▸ What you need to do: Print every line from the start of the data, and when you reach the line with "gripper left finger.", include it and stop. Pictures are not part of the copy.

Start of Stored data

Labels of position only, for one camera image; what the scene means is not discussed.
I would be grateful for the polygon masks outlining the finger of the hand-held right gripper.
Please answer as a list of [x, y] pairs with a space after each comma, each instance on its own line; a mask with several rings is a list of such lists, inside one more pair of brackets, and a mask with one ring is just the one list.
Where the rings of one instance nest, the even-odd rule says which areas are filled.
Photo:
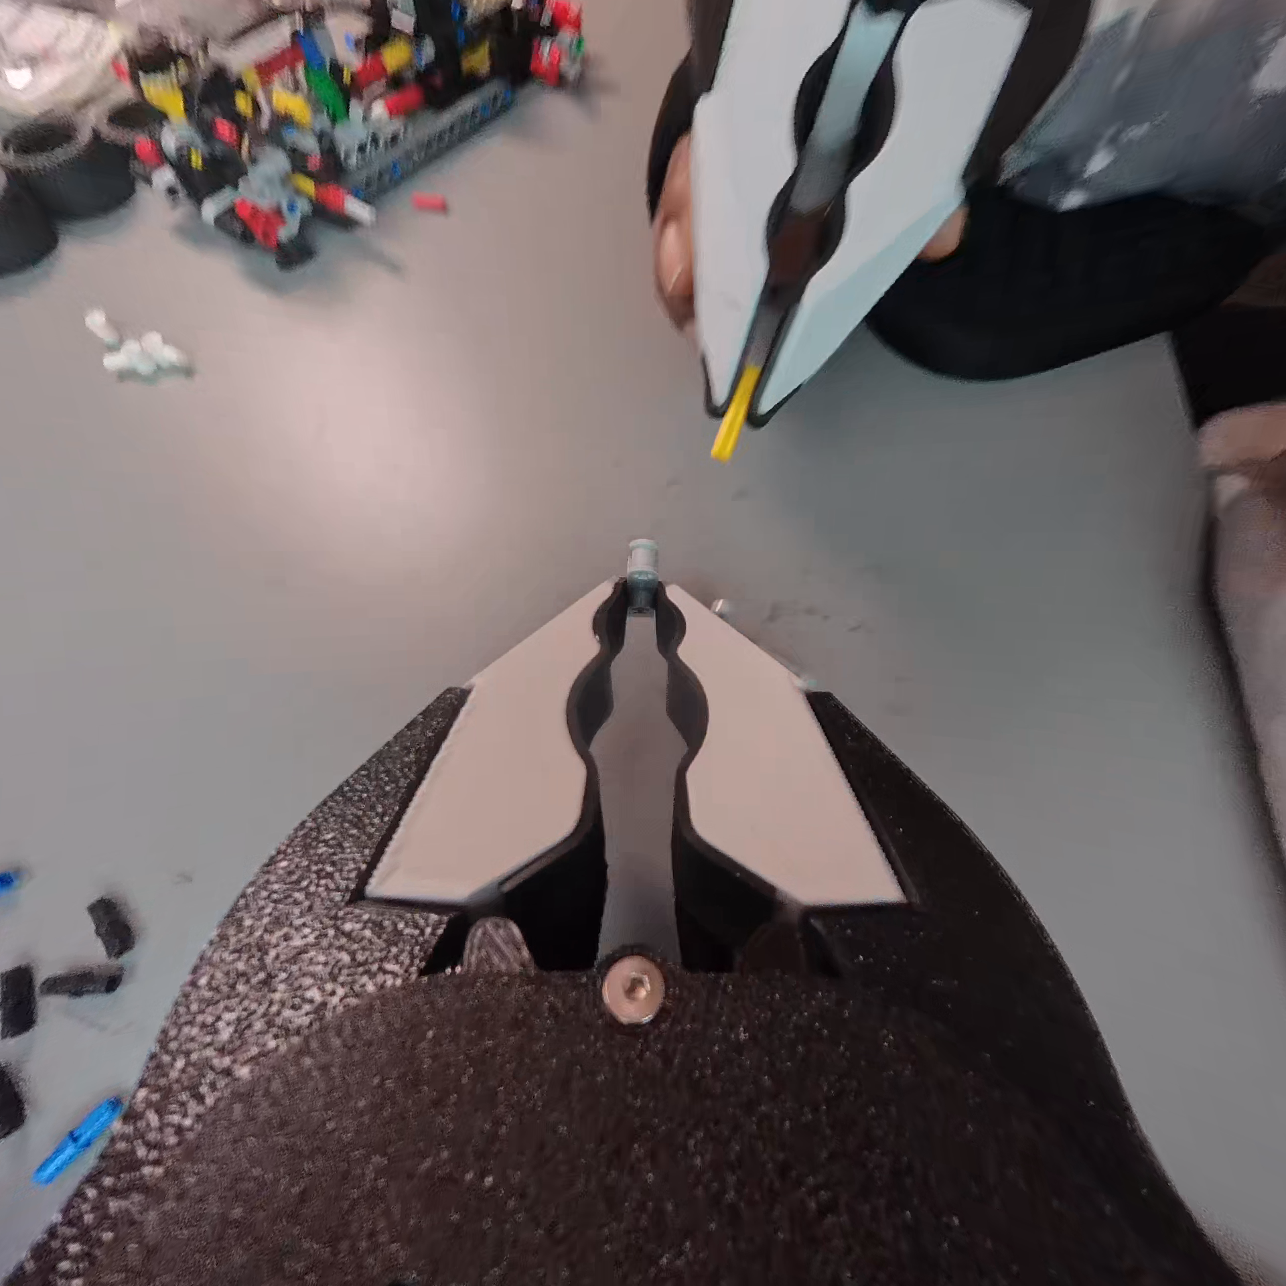
[[940, 2], [877, 14], [860, 4], [848, 36], [871, 45], [898, 18], [862, 119], [872, 140], [840, 194], [836, 249], [808, 279], [753, 402], [764, 426], [871, 315], [955, 210], [963, 177], [1027, 30], [1018, 4]]
[[839, 180], [814, 183], [810, 135], [852, 4], [689, 4], [687, 134], [695, 338], [712, 417], [758, 370], [745, 419], [820, 259]]

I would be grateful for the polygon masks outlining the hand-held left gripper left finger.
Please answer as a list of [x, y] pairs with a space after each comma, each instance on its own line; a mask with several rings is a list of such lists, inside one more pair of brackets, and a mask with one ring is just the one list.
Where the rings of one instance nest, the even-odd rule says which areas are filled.
[[623, 581], [571, 604], [484, 668], [407, 789], [361, 902], [447, 919], [428, 971], [462, 962], [485, 919], [513, 922], [539, 971], [588, 973], [606, 901], [600, 775], [614, 711]]

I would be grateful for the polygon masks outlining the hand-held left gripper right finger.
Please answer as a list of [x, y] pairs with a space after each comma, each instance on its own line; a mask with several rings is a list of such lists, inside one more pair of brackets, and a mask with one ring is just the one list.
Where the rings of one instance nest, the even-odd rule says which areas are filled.
[[683, 743], [670, 830], [683, 964], [733, 971], [764, 930], [793, 938], [816, 913], [906, 905], [805, 684], [676, 586], [657, 590], [653, 619]]

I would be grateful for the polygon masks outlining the yellow toy axle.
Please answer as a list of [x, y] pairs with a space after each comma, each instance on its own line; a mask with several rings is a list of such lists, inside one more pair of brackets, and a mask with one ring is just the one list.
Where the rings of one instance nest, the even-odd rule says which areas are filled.
[[710, 458], [713, 462], [728, 463], [735, 457], [742, 432], [748, 423], [753, 399], [756, 397], [756, 391], [761, 383], [761, 376], [762, 368], [759, 365], [745, 365], [741, 371], [719, 422], [716, 439], [712, 445]]

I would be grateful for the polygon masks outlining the group of small brick pins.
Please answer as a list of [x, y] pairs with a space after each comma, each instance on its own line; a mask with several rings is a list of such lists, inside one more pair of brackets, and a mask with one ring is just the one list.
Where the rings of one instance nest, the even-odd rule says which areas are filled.
[[[1, 1039], [29, 1036], [38, 1020], [40, 1000], [84, 1000], [116, 993], [124, 982], [124, 959], [136, 947], [134, 925], [113, 896], [99, 896], [85, 910], [93, 936], [104, 951], [104, 964], [75, 967], [38, 977], [35, 967], [21, 964], [3, 970]], [[89, 1109], [41, 1158], [30, 1175], [32, 1187], [52, 1190], [75, 1166], [99, 1146], [124, 1117], [127, 1095], [116, 1092]]]

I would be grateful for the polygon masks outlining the person's right forearm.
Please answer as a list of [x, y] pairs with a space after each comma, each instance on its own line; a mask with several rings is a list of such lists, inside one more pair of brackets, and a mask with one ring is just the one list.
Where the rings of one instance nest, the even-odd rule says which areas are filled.
[[1093, 4], [1001, 184], [1056, 212], [1166, 197], [1283, 217], [1284, 4]]

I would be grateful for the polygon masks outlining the grey desk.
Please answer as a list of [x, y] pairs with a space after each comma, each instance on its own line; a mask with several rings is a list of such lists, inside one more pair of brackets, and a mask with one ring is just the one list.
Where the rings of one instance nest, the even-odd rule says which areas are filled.
[[[3, 282], [3, 964], [121, 993], [3, 1042], [3, 1270], [85, 1173], [191, 965], [297, 824], [627, 541], [727, 599], [987, 844], [1052, 933], [1177, 1189], [1283, 1278], [1283, 870], [1200, 595], [1166, 345], [960, 386], [860, 333], [730, 466], [655, 307], [643, 180], [683, 4], [586, 4], [537, 93], [370, 235], [277, 273], [139, 194]], [[102, 370], [84, 315], [196, 371]]]

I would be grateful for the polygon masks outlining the person's right hand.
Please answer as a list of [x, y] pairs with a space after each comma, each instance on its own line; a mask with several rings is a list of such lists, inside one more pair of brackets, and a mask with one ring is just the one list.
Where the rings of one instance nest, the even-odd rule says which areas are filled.
[[692, 235], [690, 138], [681, 137], [667, 163], [652, 218], [653, 289], [670, 325], [695, 325], [695, 250]]

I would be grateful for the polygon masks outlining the brick-built toy car chassis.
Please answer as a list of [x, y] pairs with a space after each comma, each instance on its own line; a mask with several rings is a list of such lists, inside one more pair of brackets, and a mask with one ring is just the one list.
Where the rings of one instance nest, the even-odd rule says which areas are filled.
[[142, 125], [136, 175], [278, 270], [317, 223], [375, 224], [375, 201], [508, 112], [528, 85], [577, 86], [580, 4], [258, 4], [222, 37], [141, 30], [112, 71]]

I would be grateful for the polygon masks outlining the long white connector piece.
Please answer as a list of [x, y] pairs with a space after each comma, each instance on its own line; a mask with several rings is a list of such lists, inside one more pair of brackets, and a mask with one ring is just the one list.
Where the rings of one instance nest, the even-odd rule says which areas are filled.
[[188, 379], [196, 371], [183, 350], [154, 331], [121, 341], [102, 354], [101, 367], [119, 380], [144, 383]]

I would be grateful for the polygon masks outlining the sticker sheet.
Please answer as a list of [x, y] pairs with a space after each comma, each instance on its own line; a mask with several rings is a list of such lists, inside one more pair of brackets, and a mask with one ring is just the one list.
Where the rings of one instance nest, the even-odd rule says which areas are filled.
[[118, 82], [116, 30], [55, 4], [1, 4], [1, 116], [35, 119], [99, 100]]

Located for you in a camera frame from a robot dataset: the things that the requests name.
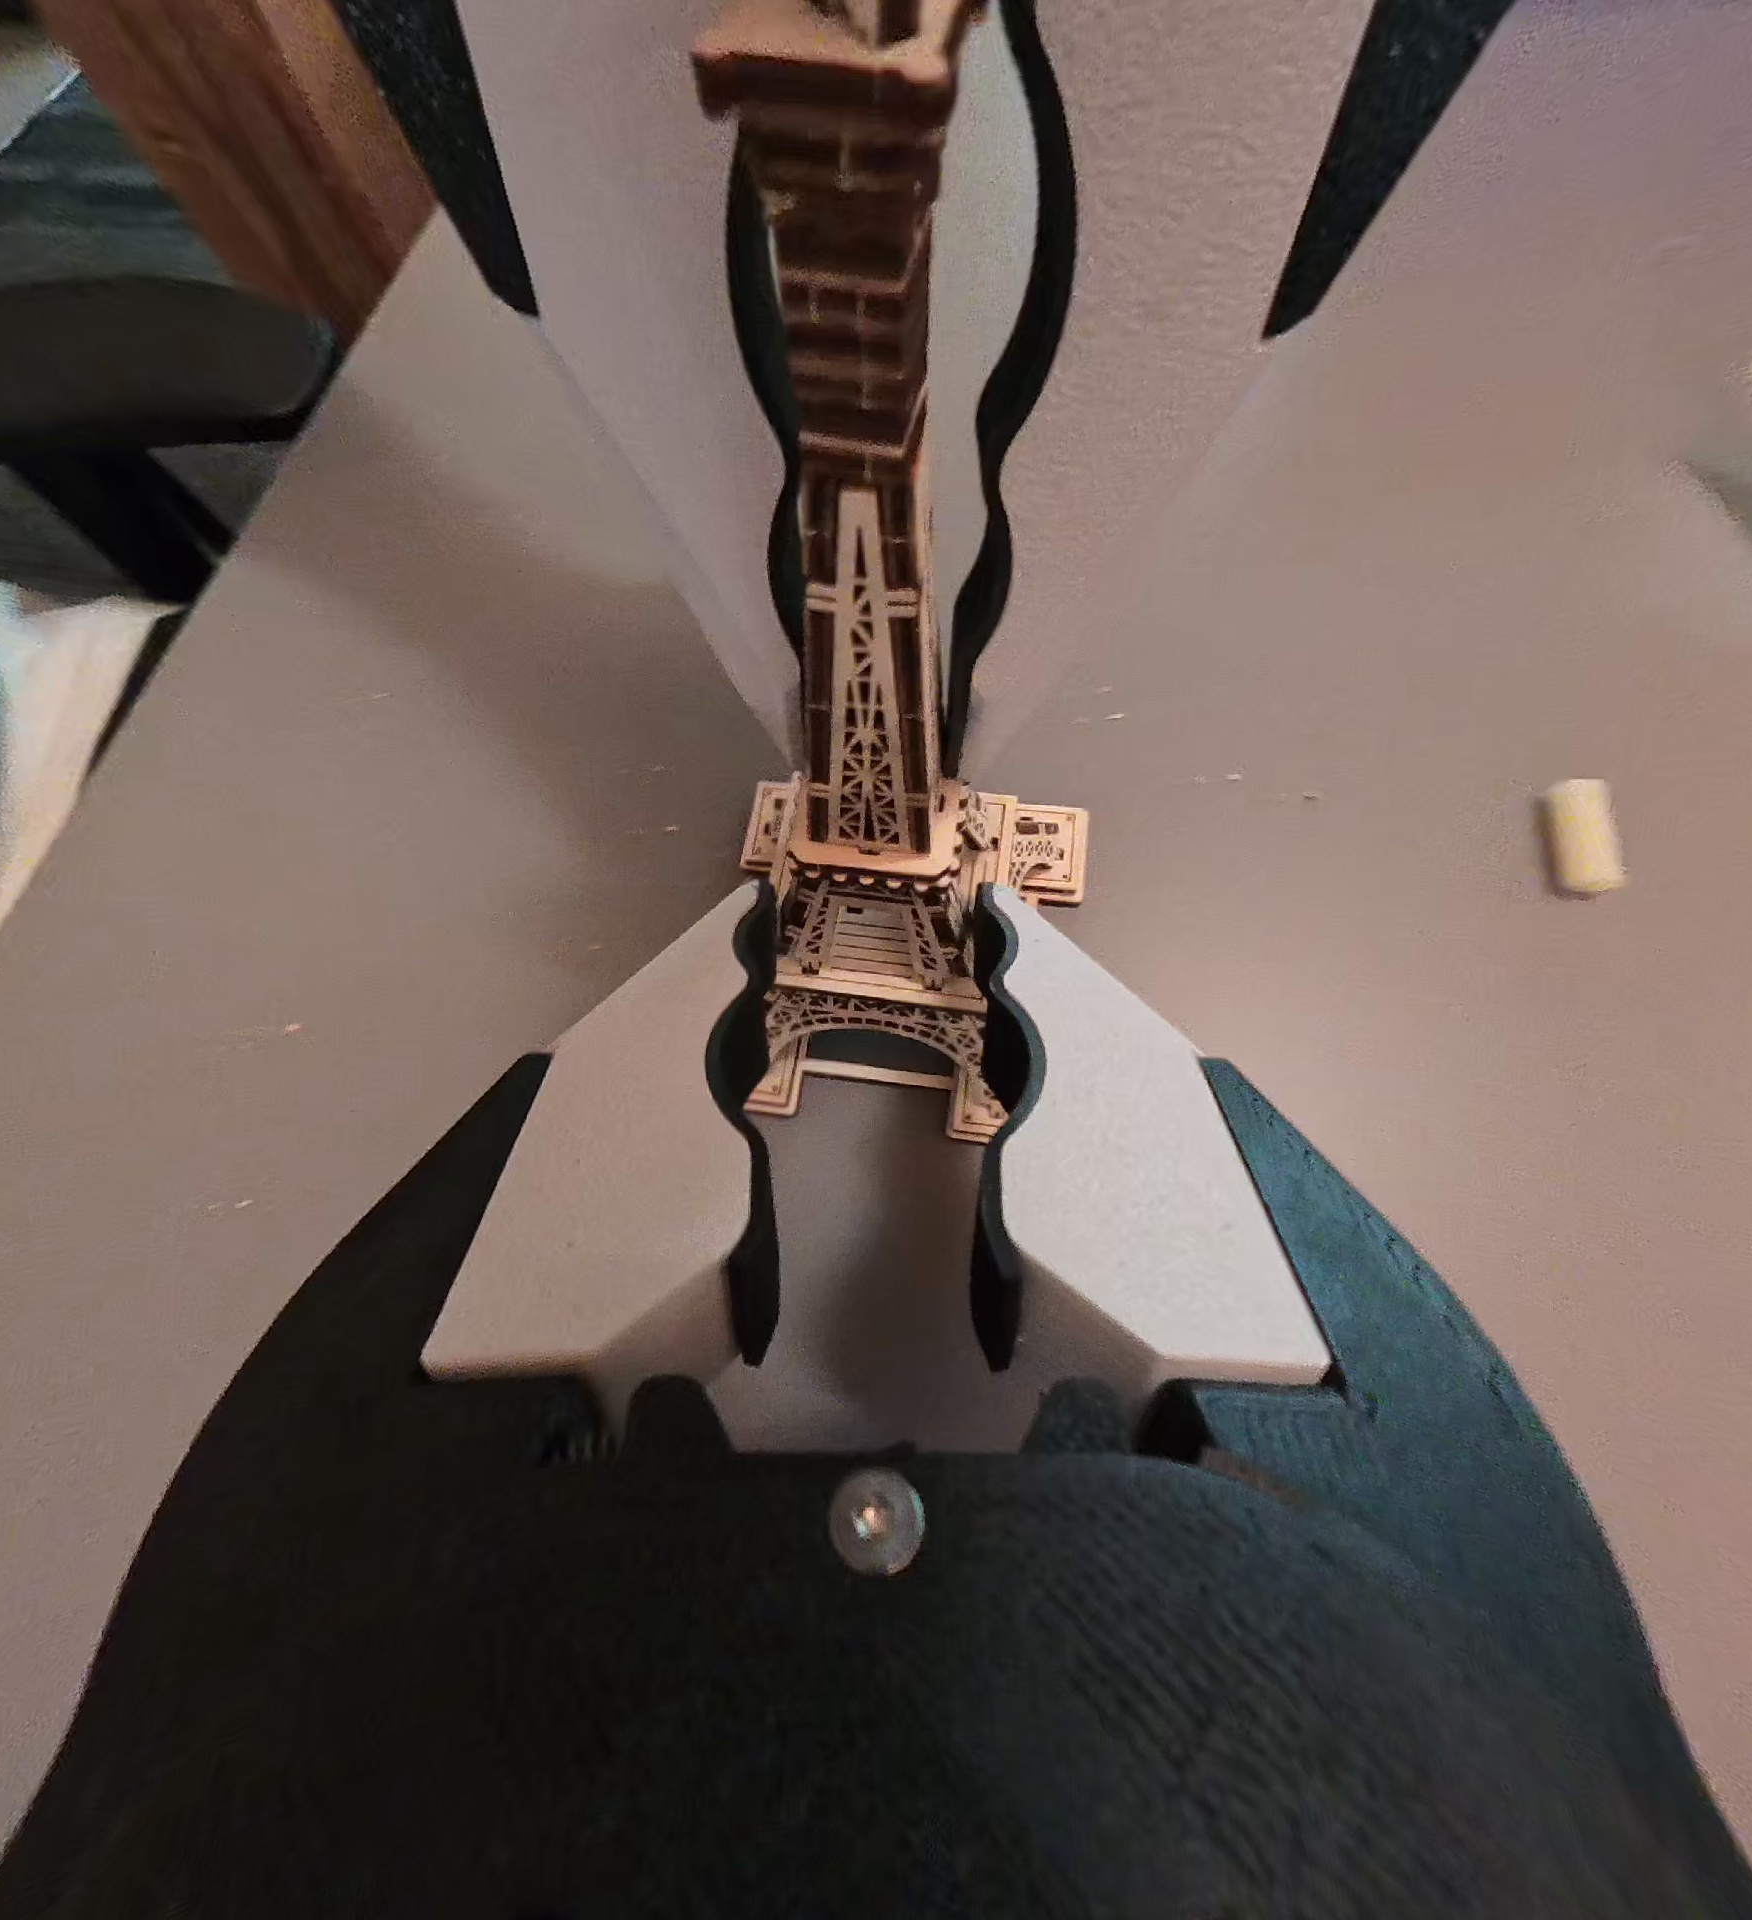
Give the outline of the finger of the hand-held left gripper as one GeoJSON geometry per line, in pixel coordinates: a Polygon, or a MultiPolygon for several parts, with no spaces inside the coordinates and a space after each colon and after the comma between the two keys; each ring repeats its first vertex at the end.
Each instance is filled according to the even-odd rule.
{"type": "Polygon", "coordinates": [[[717,669],[789,741],[795,651],[767,539],[778,442],[724,276],[732,126],[695,101],[702,0],[465,0],[459,39],[536,323],[665,529],[717,669]]]}
{"type": "Polygon", "coordinates": [[[1015,733],[1106,632],[1118,580],[1259,362],[1358,0],[1031,7],[1074,164],[1074,280],[1005,460],[1008,608],[965,733],[1015,733]]]}

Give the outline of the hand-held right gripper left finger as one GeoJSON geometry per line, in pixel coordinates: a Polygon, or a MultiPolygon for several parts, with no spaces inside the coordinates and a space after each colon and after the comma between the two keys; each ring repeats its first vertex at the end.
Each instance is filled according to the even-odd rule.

End of Stored data

▸ Reply:
Labels of position only, for one camera image; what the scene means is not discussed.
I would be grateful for the polygon masks outlining the finger of the hand-held right gripper.
Please answer as a list of [x, y] pairs with a space after each comma, each instance on its own line; a mask with several rings is a list of such lists, inside one more pair of brackets, and a mask with one ring is just the one list.
Where the rings of one instance nest, the even-odd rule says which areas are filled.
Photo:
[[940, 2], [877, 14], [860, 4], [848, 36], [871, 45], [898, 18], [862, 119], [872, 140], [840, 194], [836, 249], [808, 279], [753, 402], [764, 426], [871, 315], [955, 210], [963, 177], [1027, 30], [1018, 4]]
[[839, 180], [814, 183], [810, 135], [852, 4], [689, 4], [687, 134], [695, 338], [712, 417], [758, 370], [745, 419], [820, 259]]

I would be grateful for the polygon masks outlining the hand-held left gripper left finger.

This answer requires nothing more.